シオン:ところで――あなたにひとつだけ、問いを残しておきたい。「見ていたよ」と声をかけたとき、あなたは夢の誰かに向けてそう言った。けれど次にもし、また新しい「わからない時代」の誰かが訪ねてきたら。あなたはもう恐れるだけの人ではない。声をかけられる人になった。その変化を、あなた自身はどう受け止めているだろうか。
自分に問いかけるロードマップ(番外編)
- あの朝の涙を、あなたは今、どんな涙だったと名づけたいだろうか。恐怖・解放・再会――言葉にするなら、どれに近いだろう。
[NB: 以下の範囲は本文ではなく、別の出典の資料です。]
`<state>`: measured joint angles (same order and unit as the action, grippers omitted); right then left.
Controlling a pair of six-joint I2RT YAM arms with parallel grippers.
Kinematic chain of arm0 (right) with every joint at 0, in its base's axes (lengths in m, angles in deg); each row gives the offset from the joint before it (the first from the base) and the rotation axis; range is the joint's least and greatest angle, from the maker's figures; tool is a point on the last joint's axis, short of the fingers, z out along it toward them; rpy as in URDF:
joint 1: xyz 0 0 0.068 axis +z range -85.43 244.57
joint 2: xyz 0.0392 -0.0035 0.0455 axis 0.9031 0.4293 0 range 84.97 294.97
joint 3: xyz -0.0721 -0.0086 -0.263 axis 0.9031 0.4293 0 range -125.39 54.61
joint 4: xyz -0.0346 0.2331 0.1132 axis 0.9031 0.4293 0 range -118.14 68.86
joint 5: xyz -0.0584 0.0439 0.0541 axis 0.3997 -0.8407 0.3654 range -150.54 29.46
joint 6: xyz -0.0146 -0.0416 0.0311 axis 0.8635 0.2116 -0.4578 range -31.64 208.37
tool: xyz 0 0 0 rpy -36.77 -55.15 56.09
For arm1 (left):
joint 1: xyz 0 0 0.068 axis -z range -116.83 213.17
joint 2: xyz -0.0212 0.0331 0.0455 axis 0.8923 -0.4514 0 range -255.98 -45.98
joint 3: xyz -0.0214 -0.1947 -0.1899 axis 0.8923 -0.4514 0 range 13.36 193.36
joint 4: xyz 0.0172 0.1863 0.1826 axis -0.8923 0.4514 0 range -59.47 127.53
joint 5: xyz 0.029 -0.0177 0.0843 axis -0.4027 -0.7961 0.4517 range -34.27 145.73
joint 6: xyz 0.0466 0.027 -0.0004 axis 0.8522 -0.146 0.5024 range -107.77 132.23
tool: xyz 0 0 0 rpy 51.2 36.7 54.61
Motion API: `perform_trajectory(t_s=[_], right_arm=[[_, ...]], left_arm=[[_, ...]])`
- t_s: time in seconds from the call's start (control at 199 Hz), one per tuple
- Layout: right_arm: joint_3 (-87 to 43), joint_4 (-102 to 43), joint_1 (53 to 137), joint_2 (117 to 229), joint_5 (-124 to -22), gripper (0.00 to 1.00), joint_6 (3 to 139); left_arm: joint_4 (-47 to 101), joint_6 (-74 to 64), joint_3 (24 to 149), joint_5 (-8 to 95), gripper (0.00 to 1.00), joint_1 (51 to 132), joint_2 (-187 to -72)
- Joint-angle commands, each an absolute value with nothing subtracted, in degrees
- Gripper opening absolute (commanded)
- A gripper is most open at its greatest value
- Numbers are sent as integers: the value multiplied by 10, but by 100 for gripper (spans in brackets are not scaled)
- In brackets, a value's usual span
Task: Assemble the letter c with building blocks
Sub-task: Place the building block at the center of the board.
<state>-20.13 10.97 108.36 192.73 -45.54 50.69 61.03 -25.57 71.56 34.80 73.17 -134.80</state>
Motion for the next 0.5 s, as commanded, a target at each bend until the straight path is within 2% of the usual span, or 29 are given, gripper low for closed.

- 「見ていたよ」と言えたあなたは、昼の世界でもその言葉を、誰かにかけてあげられるだろうか。
- 次に訪ねてくる夢を以前より少しだけ恐れずに待てる自分を、あなたは信じてあげられるだろうか。
本日の羅針盤(番外編の結び)
前世であったのか、無意識の一部であったのか。番外編の最後まで、私たちはそれを決めませんでした。決めないままあなたは声をかけ、応えを受け取り、涙を流した。その事実だけが静かに残っています。
ケンゴの言うように、それは押しのけてきた自分自身を迎え入れた瞬間だったのかもしれない。
シオンの言うように、縁の向こうの誰かが応えてくれたのかもしれない。
どちらであっても、あなたが「早く忘れたいもの」を「見ていたと言える相手」に変えたこと――そこにいちばん大きな変化があります。
夢はこれからも訪ねてくるでしょう。時代がわかるものも、わからないものも。けれどあなたは、もう追い払うだけの人ではありません。会釈のできる人になった。その一歩を、どうかあなた自身がいちばんに認めてあげてください。
なお、心が動いて涙が出るという反応は多くの場合、それ自体が回復の過程です。ただその後に気分の落ち込みが長く続いたり、眠りが再び深く乱れるようなことがあれば、我慢せず心療内科や睡眠外来など専門の手を借りてください。感じ取れる人であることとその感受性に疲れたときに休むことは、どこまでも両立します。